Give an exact copy of the lines from the beginning of the listing below to the "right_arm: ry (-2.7" line, inclusive.

────

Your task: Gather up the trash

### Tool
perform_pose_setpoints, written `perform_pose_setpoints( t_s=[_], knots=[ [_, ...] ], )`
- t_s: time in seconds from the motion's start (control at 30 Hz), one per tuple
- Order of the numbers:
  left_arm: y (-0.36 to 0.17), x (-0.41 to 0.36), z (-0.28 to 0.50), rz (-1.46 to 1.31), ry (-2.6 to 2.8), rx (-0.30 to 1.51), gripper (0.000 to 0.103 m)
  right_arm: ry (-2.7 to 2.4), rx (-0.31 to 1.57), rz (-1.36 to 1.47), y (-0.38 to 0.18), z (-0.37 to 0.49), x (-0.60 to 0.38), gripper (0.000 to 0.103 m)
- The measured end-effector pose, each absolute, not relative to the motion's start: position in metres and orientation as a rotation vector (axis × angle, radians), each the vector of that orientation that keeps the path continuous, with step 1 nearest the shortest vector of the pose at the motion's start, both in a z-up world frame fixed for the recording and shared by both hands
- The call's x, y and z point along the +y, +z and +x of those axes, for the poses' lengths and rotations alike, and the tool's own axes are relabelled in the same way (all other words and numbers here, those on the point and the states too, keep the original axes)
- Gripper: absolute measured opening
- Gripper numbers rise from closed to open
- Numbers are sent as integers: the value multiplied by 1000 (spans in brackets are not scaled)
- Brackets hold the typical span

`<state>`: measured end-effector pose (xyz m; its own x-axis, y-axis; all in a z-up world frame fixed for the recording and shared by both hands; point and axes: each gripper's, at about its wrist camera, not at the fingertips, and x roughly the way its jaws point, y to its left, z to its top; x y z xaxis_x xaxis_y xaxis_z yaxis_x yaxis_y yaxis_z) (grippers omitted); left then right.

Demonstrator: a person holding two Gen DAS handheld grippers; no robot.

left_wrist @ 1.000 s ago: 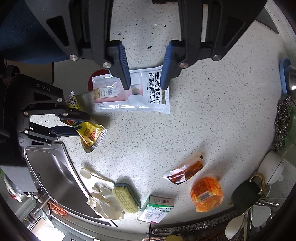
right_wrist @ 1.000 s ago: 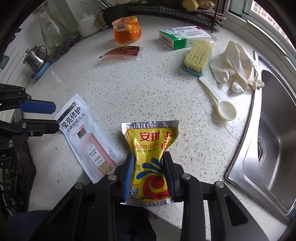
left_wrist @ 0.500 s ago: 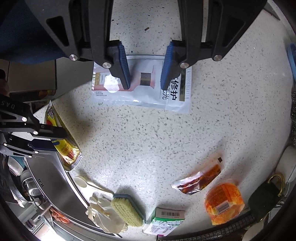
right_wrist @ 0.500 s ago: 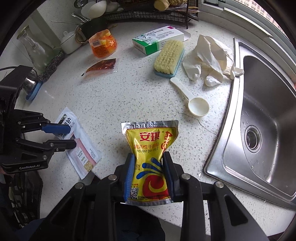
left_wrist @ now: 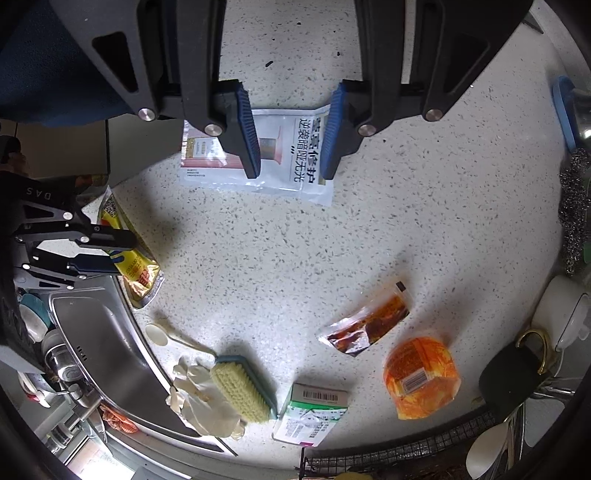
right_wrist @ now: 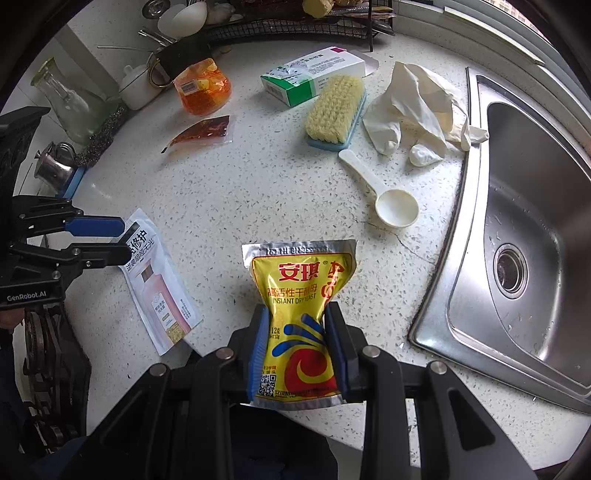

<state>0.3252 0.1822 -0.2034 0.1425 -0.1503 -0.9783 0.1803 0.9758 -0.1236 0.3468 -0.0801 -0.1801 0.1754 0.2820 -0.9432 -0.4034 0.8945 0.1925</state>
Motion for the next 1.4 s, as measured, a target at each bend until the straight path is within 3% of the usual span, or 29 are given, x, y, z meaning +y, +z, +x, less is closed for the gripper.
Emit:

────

▶ **SOLVED PROBLEM**
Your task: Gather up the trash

### Tool
perform_pose_setpoints, written `perform_pose_setpoints( t_s=[_], knots=[ [_, ...] ], )`
- t_s: time in seconds from the motion's start (control at 30 Hz), one per tuple
- Order of the numbers:
  left_arm: y (-0.36 to 0.17), x (-0.41 to 0.36), z (-0.28 to 0.50), rz (-1.46 to 1.31), ry (-2.6 to 2.8), rx (-0.30 to 1.51), gripper (0.000 to 0.103 m)
  right_arm: ry (-2.7 to 2.4), rx (-0.31 to 1.57), rz (-1.36 to 1.47), y (-0.38 to 0.18), z (-0.37 to 0.49), x (-0.60 to 0.38), gripper (0.000 to 0.103 m)

That makes the output complete.